Beyond individual manuscripts, establish communities of practice that sustain long-term collaboration between researchers and stakeholders. Create periodic webinars, think tanks, or regional forums where members can discuss methodological concerns, equity considerations, and dissemination strategies. Encourage co-creation of dissemination plans that translate findings into patient-friendly materials, community briefings, and policy briefs. Develop a repository of case studies illustrating how stakeholder input shaped outcomes, and share lessons learned publicly to promote reproducibility and accountability. Support continuous improvement by inviting external audits or peer feedback on recruitment practices and reviewer support.
Ethical safeguards must accompany every recruitment initiative.
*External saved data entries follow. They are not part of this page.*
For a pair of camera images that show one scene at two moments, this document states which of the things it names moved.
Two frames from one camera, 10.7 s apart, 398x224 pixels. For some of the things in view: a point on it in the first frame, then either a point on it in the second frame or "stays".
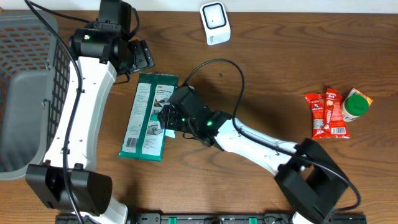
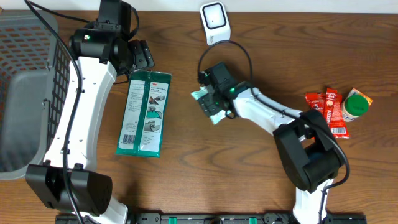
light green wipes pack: (170, 133) -> (216, 117)
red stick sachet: (331, 93) stays
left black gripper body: (141, 57) stays
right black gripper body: (174, 121) -> (211, 103)
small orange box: (354, 91) stays
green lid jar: (354, 106) stays
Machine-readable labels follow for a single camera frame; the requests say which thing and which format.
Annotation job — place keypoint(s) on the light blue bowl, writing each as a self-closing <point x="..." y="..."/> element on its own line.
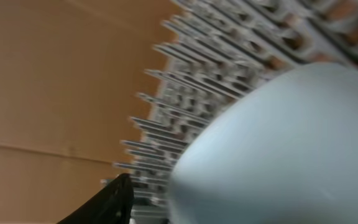
<point x="285" y="153"/>

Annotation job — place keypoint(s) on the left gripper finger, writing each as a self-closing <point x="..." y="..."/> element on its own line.
<point x="111" y="205"/>

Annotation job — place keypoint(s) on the grey dishwasher rack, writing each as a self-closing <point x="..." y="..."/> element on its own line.
<point x="224" y="50"/>

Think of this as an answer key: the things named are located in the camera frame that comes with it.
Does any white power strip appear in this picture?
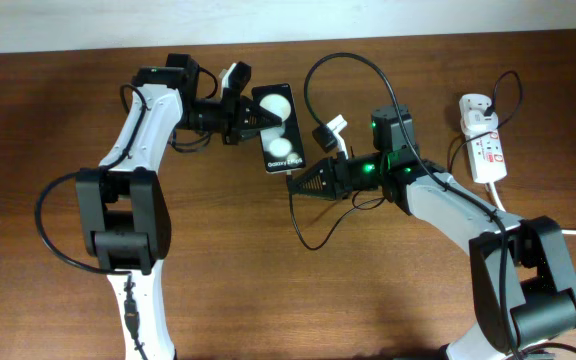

Require researchers to obtain informed consent for stakeholder involvement, clarifying the scope and limits of participation. Establish clear boundaries to prevent coercion or undue influence, especially when participants discuss personal health experiences. Ensure that data collected from stakeholders is stored securely and used strictly for stated purposes. Provide access to manuscript drafts under controlled conditions and obtain permission before publicizing any identifiable quotes. Regularly review consent forms and data handling procedures to adapt to evolving privacy expectations.
Finally, measure the impact of patient and community reviewer involvement on manuscript quality. Track changes in readability, accessibility, and practical relevance, as well as downstream effects on patient engagement and care pathways. Gather qualitative feedback from both authors and reviewers about the collaboration process. Use these insights to refine recruitment strategies, materials, and support structures. Publish summarized results alongside manuscripts or in dedicated reports to demonstrate value and promote broader adoption across journals. Share successes and challenges honestly to encourage transparency and continual improvement within the scholarly community.
As the field matures, cultivate a culture of shared ownership over health research outputs. Celebrate diverse contributions and recognize that patient voices can alter research trajectories for the better. Keep accessibility at the center of every stage—from initial invitation to final publication—and constantly seek feedback to improve inclusivity. Align recruitment practices with evolving ethical standards and regulatory expectations, ensuring that governance remains robust yet flexible. By embedding patient and community stakeholder review into routine publishing workflows, journals can strengthen trust, relevance, and the practical impact of science on people’s lives.